=== Material provided ===
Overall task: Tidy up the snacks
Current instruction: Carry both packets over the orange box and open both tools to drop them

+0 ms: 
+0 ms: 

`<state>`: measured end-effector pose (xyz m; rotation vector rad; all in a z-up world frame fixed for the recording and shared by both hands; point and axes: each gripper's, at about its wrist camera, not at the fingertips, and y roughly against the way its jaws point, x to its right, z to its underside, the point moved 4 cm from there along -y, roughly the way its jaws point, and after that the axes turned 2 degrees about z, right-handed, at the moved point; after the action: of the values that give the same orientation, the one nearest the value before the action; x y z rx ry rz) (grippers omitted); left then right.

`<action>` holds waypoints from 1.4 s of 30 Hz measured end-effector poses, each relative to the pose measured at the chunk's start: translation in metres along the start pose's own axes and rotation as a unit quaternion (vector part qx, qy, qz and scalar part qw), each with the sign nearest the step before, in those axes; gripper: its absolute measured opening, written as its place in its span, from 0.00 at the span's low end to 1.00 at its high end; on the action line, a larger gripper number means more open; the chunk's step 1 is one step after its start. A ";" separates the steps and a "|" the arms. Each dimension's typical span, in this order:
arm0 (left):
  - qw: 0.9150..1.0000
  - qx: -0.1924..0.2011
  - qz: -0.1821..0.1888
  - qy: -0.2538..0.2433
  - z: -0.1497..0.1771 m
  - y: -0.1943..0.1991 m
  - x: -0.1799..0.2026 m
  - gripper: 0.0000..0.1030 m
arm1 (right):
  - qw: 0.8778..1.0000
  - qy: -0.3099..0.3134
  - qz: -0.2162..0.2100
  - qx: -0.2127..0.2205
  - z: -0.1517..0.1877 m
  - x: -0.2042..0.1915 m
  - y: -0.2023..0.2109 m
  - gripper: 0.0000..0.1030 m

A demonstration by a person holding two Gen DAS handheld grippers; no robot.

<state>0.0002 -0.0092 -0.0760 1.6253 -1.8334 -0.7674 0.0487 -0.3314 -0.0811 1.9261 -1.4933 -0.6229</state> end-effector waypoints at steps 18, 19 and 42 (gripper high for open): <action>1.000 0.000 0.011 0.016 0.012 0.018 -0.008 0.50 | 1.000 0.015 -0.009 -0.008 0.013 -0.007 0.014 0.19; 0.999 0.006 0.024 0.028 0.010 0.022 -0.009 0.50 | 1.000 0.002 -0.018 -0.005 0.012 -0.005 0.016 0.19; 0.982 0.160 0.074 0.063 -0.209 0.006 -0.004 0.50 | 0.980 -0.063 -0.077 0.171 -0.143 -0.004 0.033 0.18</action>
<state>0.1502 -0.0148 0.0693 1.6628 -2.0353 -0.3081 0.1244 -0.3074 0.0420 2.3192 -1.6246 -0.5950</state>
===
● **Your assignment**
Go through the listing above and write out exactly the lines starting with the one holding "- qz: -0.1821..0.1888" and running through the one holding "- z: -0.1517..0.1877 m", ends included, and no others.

● **The answer**
  - qz: -0.1821..0.1888
  - qy: -0.2538..0.2433
  - z: -0.1497..0.1771 m
  - y: -0.1943..0.1991 m
  - x: -0.1799..0.2026 m
  - gripper: 0.0000..0.1030 m
arm1 (right):
  - qw: 0.8778..1.0000
  - qy: -0.3099..0.3134
  - qz: -0.2162..0.2100
  - qx: -0.2127..0.2205
  - z: -0.1517..0.1877 m

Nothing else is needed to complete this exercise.